Родилась Бондарева Любовь Зотовна 17 августа 1926 года в селе Ново-Меловатка Воронежской области в крестьянской семье. Позже в паспортном столе отчество исказили, стали писать и называть «Изотовна». Бабушка вспоминает:

Мои родители Зот Савельевич и Марина Ивановна (1898 года рождения) работали в колхозе. В 1936 году по совету родственников переехали в более «хлебную» Ростовскую область. Поселились в станице Орловской. Отец пошел работать на железную дорогу путевым обходчиком, мама — в колхоз «Торжество революции». Нас с братом определили в школу: меня — в 5 класс, брата Мишу — во 2-й. Отец Зот Савельевич очень хотел, чтобы мы получили образование, даже плохонький домик купил специально неподалеку от школы, со временем на его месте построили саманный флигель.

 

Эта фотография вызвала у меня огромный интерес. Она сделана в 1939-40 учебном году. Здесь бабушке Любе (второй ряд снизу, первая слева) 11 лет. Она вспомнила имена своих одноклассников. В верхнем ряду второй справа — Ваня Костенко, его расстреляли в 1942 году за то, что он был комсомольцем. Во втором ряду снизу, третий слева — Митя Сидоренко, был угнан на каторжные работы в Германию.

Во втором ряду слева направо учителя: Христиан Густавович Куцбах преподавал немецкий язык, Красных Александр Васильевич — русский язык и литературу, имя учительницы естествознания забылось, директор — Винников, Зоя Ивановна вела рисование, Афанасий Матвеевич Винников — географию.

В свое время мой дедушка Савелий не разрешал своим детям ходить в школу, но отец украдкой бегал к учителю, который жил в селе, выучил алфавит, по газетам научился читать, читал газеты на лесопилке неграмотным рабочим. Отца очень любили люди, он был добрый, отзывчивый, очень мастеровой.
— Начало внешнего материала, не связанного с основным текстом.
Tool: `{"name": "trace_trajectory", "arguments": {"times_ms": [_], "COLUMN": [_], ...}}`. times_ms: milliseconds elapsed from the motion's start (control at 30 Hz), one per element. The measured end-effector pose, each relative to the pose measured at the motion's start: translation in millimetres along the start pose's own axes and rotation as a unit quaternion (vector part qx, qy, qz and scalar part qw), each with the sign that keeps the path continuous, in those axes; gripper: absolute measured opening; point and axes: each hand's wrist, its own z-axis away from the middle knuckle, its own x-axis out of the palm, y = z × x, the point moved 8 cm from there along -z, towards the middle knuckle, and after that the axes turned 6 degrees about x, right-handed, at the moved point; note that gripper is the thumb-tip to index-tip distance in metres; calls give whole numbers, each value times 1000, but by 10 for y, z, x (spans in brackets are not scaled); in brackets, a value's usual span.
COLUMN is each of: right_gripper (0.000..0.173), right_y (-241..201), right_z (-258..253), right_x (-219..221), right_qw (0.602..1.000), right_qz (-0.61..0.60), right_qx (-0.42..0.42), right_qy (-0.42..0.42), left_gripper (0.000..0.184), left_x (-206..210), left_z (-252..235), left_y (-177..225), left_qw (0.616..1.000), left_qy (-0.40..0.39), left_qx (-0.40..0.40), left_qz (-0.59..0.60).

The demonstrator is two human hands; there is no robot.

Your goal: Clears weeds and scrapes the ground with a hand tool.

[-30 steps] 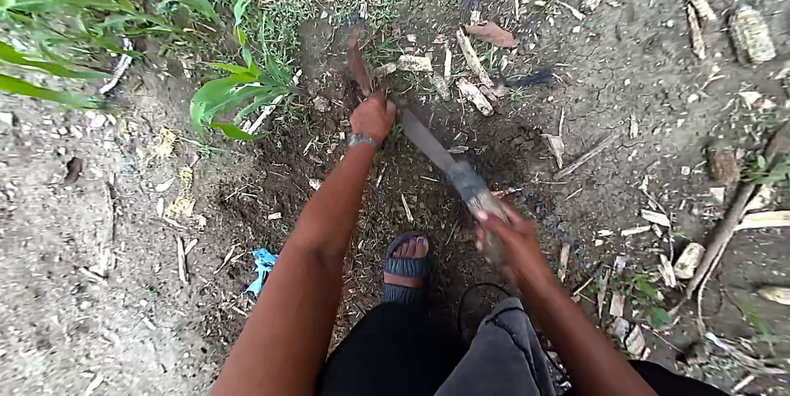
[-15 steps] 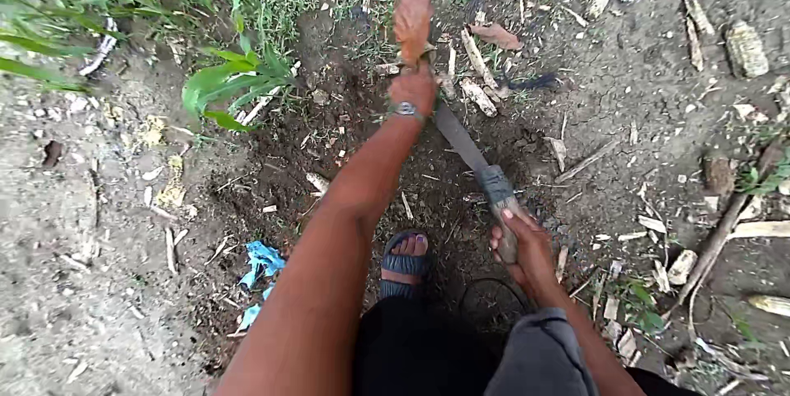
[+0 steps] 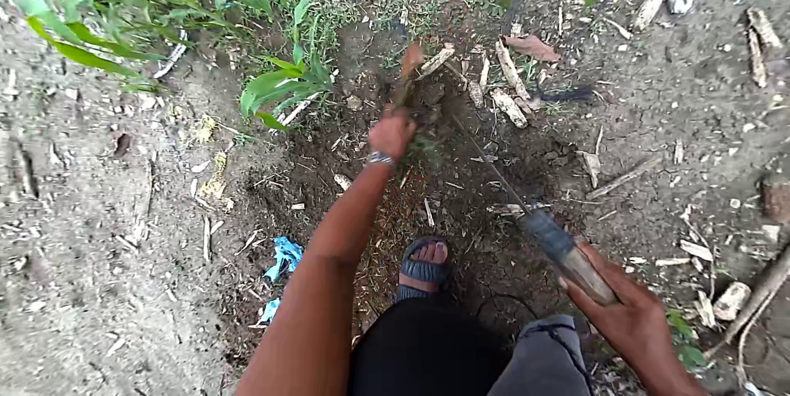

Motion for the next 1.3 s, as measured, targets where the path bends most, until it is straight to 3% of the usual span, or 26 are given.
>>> {"name": "trace_trajectory", "arguments": {"times_ms": [100, 167, 233, 300, 367, 500, 600, 767, 833, 933, 1033, 1100, 1167, 1233, 1300], "right_gripper": [64, 41, 19, 20, 23, 24, 26, 23, 23, 53, 58, 53, 36, 20, 14], "right_y": [318, 514, 607, 619, 605, 634, 723, 833, 812, 516, 418, 484, 590, 672, 771], "right_z": [375, 643, 839, 976, 1089, 1346, 1219, 280, 249, 361, 769, 1138, 1456, 1652, 1690], "right_x": [-108, -35, 113, 124, 7, -181, -257, 46, 57, -143, -203, -261, -381, -507, -588], "right_qw": [964, 878, 790, 738, 718, 655, 665, 766, 817, 923, 964, 950, 879, 819, 783], "right_qz": [-184, -355, -466, -521, -555, -643, -624, -476, -426, -242, -122, -153, -318, -432, -500], "right_qx": [187, 317, 396, 428, 421, 397, 406, 418, 370, 264, 209, 256, 342, 367, 360], "right_qy": [-39, -39, -48, -27, -3, 14, 48, 109, 122, 143, 111, 92, 92, 88, 80], "left_gripper": [54, 62, 64, 63, 60, 49, 45, 37, 38, 46, 61, 62, 48, 39, 37], "left_x": [-131, -231, -286, -260, -196, 70, 294, 78, -18, 19, 302, 421, 415, 345, 234], "left_z": [123, 167, 167, 149, 190, 394, 487, 258, 159, -11, -196, -236, -220, -214, -236], "left_y": [-869, -1284, -1483, -1479, -1324, -734, 56, 1452, 1963, 2597, 2841, 2820, 2704, 2411, 1920], "left_qw": [993, 981, 975, 977, 983, 996, 994, 960, 949, 944, 952, 957, 963, 969, 979], "left_qy": [52, 66, 53, 29, 23, 60, 31, 46, 51, 25, -52, -60, -46, -32, -7], "left_qx": [-108, -180, -216, -212, -182, -49, 51, 229, 278, 324, 298, 274, 256, 236, 197], "left_qz": [20, 37, 15, -1, 15, 40, 86, 153, 138, 59, -47, -77, -77, -71, -52]}}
Моя мама Марина Ивановна вовсе была неграмотной, она вспоминала, что пряталась на печи от учителя, который собирал по дворам учеников в школу. Всю жизнь потом очень горевала и ругала себя за то, что не научилась читать и писать. От природы она имела очень острый ум, была красноречивой.

До войны мне удалось закончить 7-летку, брат вынужден был уйти из школы после 5-го класса. Началась война, и он пошел работать в колхозную бригаду за «затирку» (похлебка), потому что было очень голодно.

Это правда, школу мой дедушка Михаил Зотович не окончил, но тягу к знаниям не утратил. Был очень любознательным, читал всю свою жизнь каждую свободную минуту. Был настоящим знатоком военной истории. Собрал прекрасную библиотеку, приобщил к чтению своих детей.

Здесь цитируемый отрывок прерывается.